Data shown below:

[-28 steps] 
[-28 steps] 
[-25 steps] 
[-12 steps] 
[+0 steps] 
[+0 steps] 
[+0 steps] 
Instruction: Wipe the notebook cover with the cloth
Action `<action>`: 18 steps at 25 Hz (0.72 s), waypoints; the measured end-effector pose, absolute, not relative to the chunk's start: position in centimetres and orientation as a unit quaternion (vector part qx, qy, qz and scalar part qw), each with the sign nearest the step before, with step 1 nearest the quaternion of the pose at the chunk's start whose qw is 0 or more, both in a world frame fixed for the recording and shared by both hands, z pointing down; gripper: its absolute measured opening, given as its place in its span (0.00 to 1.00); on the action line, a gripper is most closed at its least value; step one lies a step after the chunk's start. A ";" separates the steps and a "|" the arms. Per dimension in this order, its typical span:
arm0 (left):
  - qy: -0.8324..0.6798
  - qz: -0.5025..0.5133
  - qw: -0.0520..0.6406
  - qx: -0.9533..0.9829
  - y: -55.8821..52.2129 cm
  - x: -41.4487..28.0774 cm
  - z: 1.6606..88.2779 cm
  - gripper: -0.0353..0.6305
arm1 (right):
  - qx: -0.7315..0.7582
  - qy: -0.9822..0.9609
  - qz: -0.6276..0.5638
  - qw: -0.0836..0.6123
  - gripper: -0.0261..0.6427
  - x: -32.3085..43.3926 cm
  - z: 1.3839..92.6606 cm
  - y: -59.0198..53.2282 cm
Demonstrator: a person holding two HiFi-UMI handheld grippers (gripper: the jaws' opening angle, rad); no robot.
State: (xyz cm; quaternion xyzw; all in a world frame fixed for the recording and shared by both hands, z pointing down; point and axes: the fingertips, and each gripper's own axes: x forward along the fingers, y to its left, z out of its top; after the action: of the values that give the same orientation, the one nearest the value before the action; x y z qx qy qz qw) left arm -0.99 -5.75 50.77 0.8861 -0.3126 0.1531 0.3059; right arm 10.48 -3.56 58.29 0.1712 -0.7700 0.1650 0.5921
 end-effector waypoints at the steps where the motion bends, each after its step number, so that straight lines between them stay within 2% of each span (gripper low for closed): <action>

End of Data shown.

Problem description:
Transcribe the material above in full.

Result:
[-28 steps] 
[-28 steps] 
[-25 steps] 
[-12 steps] 
[+0 steps] 
[+0 steps] 
[+0 steps] 
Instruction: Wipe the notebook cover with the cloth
Action `<action>`: 18 steps at 25 Hz (0.72 s), waypoints; the measured end-effector pose, absolute, not relative to the chunk's start: position in centimetres and orientation as a unit quaternion (vector part qx, qy, qz and scalar part qw), each with the sign nearest the step before, with step 1 nearest the quaternion of the pose at the chunk's start whose qw is 0 or more, both in a world frame fixed for the recording and shared by both hands, z pointing down; gripper: its absolute measured opening, given as its place in its span (0.00 to 1.00); on the action line, a gripper is most closed at its least value; step one lies a step after the chunk's start. A ";" separates the steps and a "|" the arms. Per dimension in this order, its typical span:
arm0 (left):
  - qy: -0.8324..0.6798
  - qz: -0.5025..0.5133
  - qw: -0.0520..0.6406
  - qx: -0.9533..0.9829
  - y: -55.8821..52.2129 cm
  - x: -41.4487..28.0774 cm
  - z: 1.6606..88.2779 cm
  - gripper: -0.0353..0.6305
arm1 (right):
  - qx: -0.7315..0.7582
  - qy: -0.9822..0.9609
  - qz: -0.6276..0.5638
  - qw: -0.0836..0.6123
  - gripper: -0.0261..0.6427
  - x: -32.3085..43.3926 cm
  - z: 1.3839..92.6606 cm
  - y: -59.0198..53.2282 cm
Demonstrator: a person holding two HiFi-UMI handheld grippers (gripper: the jaws' opening angle, rad); no robot.
State: (xyz cm; quaternion xyzw; all in a world frame fixed for the recording and shared by both hands, z pointing down; point and axes: the fingertips, and each gripper's own axes: x forward along the fingers, y to its left, z out of its top; after the action: of the values that give the same orientation, the one nearest the value before the action; x y z qx qy qz qw) left arm -0.99 -5.75 50.77 0.8861 -0.3126 0.1531 0.3059; right arm 10.48 -3.56 58.29 0.1712 -0.7700 0.1650 0.5921
 end-effector waypoints at the steps where the motion bends, each after its step number, so that straight lines between them stay within 2% of each span (gripper low for closed): <action>

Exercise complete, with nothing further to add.